* **Data for the task**

▼

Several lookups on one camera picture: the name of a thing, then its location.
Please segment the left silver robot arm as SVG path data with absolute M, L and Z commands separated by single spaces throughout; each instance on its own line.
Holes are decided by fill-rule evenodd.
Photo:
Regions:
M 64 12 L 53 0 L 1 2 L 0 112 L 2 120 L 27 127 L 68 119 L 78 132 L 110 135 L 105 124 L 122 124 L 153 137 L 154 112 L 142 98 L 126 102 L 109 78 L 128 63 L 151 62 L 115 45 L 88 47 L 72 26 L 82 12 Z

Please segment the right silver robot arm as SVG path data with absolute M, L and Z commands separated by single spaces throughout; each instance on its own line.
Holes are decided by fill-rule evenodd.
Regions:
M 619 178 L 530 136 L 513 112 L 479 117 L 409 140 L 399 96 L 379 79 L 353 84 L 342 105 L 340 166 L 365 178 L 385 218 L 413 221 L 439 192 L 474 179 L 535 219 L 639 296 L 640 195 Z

▲

* **Task statement**
Could you write out all the records exactly, please?

* **Answer box**
Several lookups on one camera picture: the name of a thing, then its location.
Please segment the left silver robot arm as SVG path data with absolute M, L and Z commands separated by single spaces throughout; each instance on its own line.
Holes are decided by fill-rule evenodd.
Photo:
Regions:
M 64 12 L 53 0 L 1 2 L 0 112 L 2 120 L 27 127 L 68 119 L 78 132 L 110 135 L 105 124 L 122 124 L 153 137 L 154 112 L 142 98 L 126 102 L 109 78 L 128 63 L 151 62 L 115 45 L 88 47 L 72 26 L 82 12 Z

Please segment the right silver robot arm as SVG path data with absolute M, L and Z commands separated by single spaces throughout; each instance on its own line.
Holes are decided by fill-rule evenodd.
Regions:
M 619 178 L 530 136 L 513 112 L 479 117 L 409 140 L 399 96 L 379 79 L 353 84 L 342 105 L 340 166 L 365 178 L 385 218 L 413 221 L 439 192 L 474 179 L 535 219 L 639 296 L 640 195 Z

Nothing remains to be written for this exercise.